The observed and predicted number of visits for Acute Otitis Media and its complications (AOM) from 1 January 2005 to 31 December 2015 for each age-group. Observed visits are illustrated as black points and the predicted number of visits are drawn as lines for each of the component models. The start of the vaccine period is delineated with a vertical black dotted line. Each component model was fitted to the observed visits in the pre-vaccine period, and then used to predict the number of visits in the post-vaccine period, had the vaccine not been introduced. The distance between the observed and predicted visits for each calendar-month is depicted with a thin black line. Longer distances suggest a larger discrepancy. Note that the scale of the Y-axis differ between age-groups.

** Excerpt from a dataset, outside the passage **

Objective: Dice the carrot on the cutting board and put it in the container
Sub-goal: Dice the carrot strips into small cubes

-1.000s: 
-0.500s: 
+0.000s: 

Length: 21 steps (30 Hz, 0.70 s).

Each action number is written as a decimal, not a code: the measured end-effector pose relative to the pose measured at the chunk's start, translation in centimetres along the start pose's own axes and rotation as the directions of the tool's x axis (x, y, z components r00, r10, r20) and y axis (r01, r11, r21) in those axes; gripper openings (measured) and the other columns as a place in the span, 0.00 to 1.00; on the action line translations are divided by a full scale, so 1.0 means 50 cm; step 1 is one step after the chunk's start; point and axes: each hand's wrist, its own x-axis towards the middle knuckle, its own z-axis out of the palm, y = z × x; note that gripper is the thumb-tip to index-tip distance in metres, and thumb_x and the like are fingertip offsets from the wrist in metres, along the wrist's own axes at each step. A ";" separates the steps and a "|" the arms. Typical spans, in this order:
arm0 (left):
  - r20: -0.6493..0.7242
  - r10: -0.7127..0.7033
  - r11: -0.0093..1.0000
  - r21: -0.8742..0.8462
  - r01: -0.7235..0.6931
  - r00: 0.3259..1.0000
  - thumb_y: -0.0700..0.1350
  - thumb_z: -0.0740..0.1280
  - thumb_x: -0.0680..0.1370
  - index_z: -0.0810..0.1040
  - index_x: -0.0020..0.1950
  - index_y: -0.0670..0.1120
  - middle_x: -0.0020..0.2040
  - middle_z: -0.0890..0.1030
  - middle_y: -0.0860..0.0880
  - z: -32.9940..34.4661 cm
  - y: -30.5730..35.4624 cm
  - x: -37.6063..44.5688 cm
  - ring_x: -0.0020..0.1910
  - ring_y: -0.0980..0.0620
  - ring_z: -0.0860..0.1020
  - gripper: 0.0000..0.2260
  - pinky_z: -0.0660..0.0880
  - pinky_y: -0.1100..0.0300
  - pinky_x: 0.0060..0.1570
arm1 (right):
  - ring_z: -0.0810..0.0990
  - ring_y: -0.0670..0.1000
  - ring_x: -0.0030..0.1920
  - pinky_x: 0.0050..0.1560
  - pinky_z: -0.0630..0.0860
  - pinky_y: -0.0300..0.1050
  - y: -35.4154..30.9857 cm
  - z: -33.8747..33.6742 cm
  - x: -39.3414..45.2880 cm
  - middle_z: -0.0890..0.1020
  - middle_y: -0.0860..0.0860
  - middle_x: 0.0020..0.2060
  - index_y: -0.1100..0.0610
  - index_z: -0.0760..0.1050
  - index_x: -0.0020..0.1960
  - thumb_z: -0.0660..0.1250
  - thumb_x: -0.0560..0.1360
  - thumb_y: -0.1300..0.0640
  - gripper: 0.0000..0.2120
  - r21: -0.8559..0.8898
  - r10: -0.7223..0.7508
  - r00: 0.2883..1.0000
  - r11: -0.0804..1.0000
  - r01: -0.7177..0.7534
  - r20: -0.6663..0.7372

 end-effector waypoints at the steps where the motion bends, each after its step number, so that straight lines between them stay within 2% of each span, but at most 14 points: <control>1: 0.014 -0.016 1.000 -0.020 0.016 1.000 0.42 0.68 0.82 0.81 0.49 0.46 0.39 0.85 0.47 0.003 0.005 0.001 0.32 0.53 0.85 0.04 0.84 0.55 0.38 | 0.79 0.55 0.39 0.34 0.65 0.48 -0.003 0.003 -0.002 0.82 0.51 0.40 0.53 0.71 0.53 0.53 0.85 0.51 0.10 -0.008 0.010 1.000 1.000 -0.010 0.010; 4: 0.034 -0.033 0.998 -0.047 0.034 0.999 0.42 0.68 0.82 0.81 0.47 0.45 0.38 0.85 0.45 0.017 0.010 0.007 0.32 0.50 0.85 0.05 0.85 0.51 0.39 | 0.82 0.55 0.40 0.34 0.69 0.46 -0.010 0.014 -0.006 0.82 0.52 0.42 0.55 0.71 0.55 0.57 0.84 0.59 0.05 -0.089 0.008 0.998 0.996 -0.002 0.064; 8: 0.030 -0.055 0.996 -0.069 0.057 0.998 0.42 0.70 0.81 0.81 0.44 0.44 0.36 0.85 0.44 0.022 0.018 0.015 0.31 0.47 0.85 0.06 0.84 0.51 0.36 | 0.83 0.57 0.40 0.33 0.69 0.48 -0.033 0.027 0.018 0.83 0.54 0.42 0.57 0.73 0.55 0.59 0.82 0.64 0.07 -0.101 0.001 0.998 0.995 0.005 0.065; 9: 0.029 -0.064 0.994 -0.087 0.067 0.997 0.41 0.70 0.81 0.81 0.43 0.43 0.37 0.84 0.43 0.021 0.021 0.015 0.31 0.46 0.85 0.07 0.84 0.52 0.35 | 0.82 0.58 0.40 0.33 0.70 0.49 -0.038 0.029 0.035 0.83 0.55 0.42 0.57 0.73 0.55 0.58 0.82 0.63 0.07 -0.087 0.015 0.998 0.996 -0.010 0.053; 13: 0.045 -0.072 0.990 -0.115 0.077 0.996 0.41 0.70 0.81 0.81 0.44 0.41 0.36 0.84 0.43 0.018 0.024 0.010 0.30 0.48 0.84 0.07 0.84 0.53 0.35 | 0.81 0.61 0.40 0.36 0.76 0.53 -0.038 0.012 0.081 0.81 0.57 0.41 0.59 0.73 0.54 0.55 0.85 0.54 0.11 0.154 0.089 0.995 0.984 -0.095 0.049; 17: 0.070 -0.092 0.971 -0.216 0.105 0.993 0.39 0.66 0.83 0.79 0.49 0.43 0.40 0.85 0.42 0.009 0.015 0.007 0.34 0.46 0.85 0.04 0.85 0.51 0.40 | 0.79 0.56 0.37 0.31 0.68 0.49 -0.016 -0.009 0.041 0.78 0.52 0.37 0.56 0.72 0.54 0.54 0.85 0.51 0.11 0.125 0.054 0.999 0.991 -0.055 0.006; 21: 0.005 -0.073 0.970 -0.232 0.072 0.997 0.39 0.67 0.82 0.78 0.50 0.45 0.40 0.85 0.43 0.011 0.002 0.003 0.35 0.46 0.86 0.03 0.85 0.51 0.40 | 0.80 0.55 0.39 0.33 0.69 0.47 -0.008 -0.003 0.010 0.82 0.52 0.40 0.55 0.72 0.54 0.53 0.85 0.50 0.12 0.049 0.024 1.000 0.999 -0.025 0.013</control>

https://doi.org/10.1371/journal.pone.0249497.s003

(TIF)

S3 Fig.

The estimated rate ratio between the observed and predicted number of Acute Otitis Media (AOM) visits in the post-vaccine period by model and the number of pre-vaccine years. Each age-group is shown separately on the X-axis. An additional pre-vaccine year is added from left to right, starting with the period 2005–2007 and ending with the full pre-vaccine period 2005–2010 that was used in the main analysis. The top frame shows the estimates for the final stacked model. The results are largely invariant to the number of pre-vaccine years, with a slight trend towards decreasing impact as more years are added.

https://doi.org/10.1371/journal.pone.0249497.s004

(TIF)

S4 Fig. The estimated rate ratio between the observed and predicted number of Acute Otitis Media (AOM) visits in the post-vaccine period for the synthetic control model.

The leftmost point and confidence interval represents the full synthetic model used in the analysis. The same colored label shows the top control and its associated inclusion probability in the Bayesian variable selection process. From left to right, the top control is removed, the model is refitted on the remaining controls and the corresponding rate ratio illustrated with a point and interval. The results are largely invariant to the controls used.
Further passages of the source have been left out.